_Description of the task_:
Would you please return the data below verbatim, without its pictures?

<<<<

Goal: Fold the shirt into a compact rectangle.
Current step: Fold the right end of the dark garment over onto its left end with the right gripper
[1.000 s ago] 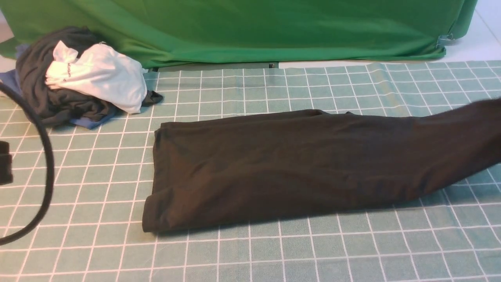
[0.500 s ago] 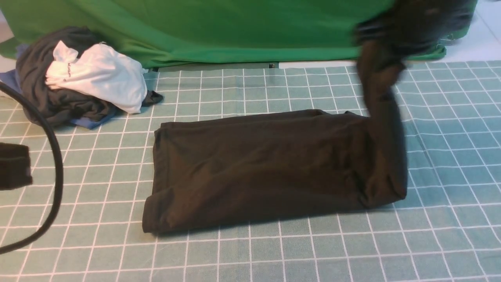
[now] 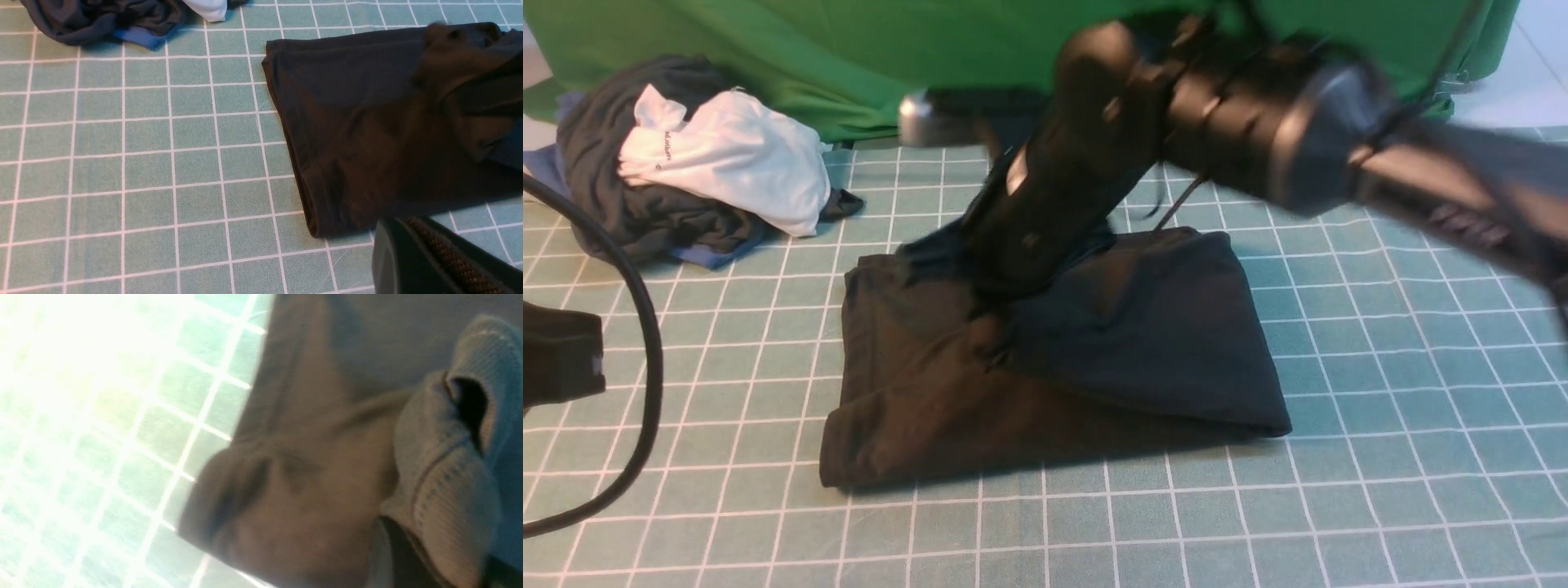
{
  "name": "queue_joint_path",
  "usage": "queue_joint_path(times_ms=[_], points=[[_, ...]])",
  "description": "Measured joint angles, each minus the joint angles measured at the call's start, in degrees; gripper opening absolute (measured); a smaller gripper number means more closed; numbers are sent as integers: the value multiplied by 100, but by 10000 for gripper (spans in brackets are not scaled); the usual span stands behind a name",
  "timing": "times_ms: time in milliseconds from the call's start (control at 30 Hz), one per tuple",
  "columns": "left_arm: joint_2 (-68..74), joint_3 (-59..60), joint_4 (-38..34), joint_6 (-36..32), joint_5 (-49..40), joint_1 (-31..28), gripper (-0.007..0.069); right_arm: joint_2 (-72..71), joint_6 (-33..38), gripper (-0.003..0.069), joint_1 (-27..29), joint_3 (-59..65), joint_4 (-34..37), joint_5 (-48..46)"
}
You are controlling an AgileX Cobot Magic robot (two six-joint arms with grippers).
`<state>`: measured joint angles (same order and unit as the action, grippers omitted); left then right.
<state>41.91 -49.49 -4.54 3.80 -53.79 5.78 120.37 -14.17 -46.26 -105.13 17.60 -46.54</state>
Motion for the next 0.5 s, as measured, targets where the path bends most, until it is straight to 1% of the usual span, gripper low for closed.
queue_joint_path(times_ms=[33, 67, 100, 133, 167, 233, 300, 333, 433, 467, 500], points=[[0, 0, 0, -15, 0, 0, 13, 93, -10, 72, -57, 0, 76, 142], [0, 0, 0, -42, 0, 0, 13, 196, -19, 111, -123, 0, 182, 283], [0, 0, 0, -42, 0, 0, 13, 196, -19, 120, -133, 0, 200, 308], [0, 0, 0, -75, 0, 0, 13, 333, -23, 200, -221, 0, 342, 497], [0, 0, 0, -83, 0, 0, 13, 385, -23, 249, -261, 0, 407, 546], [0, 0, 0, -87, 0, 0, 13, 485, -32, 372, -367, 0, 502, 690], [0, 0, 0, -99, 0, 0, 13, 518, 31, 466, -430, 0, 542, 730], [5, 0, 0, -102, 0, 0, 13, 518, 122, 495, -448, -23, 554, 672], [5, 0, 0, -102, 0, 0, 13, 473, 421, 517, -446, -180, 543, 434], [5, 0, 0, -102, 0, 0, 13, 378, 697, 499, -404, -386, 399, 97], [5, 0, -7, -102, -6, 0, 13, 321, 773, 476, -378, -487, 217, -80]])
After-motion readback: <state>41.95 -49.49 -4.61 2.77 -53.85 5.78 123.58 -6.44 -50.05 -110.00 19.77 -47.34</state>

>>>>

_Result_:
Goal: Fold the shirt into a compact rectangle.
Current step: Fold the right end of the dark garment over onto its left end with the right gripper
[1.000 s ago] 
[0.500 s ago] 
[now] 
{
  "name": "queue_joint_path",
  "usage": "queue_joint_path(times_ms=[_], points=[[_, ...]])",
  "description": "Measured joint angles, each minus the joint angles measured at the call's start, in degrees; gripper opening absolute (measured); a smaller gripper number means more closed; numbers are sent as integers: the value multiplied by 100, but by 10000 for gripper (spans in brackets are not scaled); the usual span stands behind a name",
  "timing": "times_ms: time in milliseconds from the call's start (control at 30 Hz), one per tuple",
  "columns": "left_arm: joint_2 (-68..74), joint_3 (-59..60), joint_4 (-38..34), joint_6 (-36..32), joint_5 (-49..40), joint_1 (-31..28), gripper (-0.007..0.069); right_arm: joint_2 (-72..71), joint_6 (-33..38), gripper (-0.003..0.069), joint_1 (-27..29), joint_3 (-59..65), joint_4 (-34..37), joint_5 (-48..46)"
}
You are controlling an AgileX Cobot Magic robot (two six-joint arms with grippers).
`<state>`: measured joint angles (same order and unit as the action, grippers omitted); left then right.
<state>41.91 -49.49 -4.54 3.80 -53.79 5.78 120.37 -14.17 -46.26 -105.13 17.60 -46.54</state>
Motion for the next 0.5 s, as measured, targets where the path bends most, until it is straight to 1% of the usual span, gripper low for closed.
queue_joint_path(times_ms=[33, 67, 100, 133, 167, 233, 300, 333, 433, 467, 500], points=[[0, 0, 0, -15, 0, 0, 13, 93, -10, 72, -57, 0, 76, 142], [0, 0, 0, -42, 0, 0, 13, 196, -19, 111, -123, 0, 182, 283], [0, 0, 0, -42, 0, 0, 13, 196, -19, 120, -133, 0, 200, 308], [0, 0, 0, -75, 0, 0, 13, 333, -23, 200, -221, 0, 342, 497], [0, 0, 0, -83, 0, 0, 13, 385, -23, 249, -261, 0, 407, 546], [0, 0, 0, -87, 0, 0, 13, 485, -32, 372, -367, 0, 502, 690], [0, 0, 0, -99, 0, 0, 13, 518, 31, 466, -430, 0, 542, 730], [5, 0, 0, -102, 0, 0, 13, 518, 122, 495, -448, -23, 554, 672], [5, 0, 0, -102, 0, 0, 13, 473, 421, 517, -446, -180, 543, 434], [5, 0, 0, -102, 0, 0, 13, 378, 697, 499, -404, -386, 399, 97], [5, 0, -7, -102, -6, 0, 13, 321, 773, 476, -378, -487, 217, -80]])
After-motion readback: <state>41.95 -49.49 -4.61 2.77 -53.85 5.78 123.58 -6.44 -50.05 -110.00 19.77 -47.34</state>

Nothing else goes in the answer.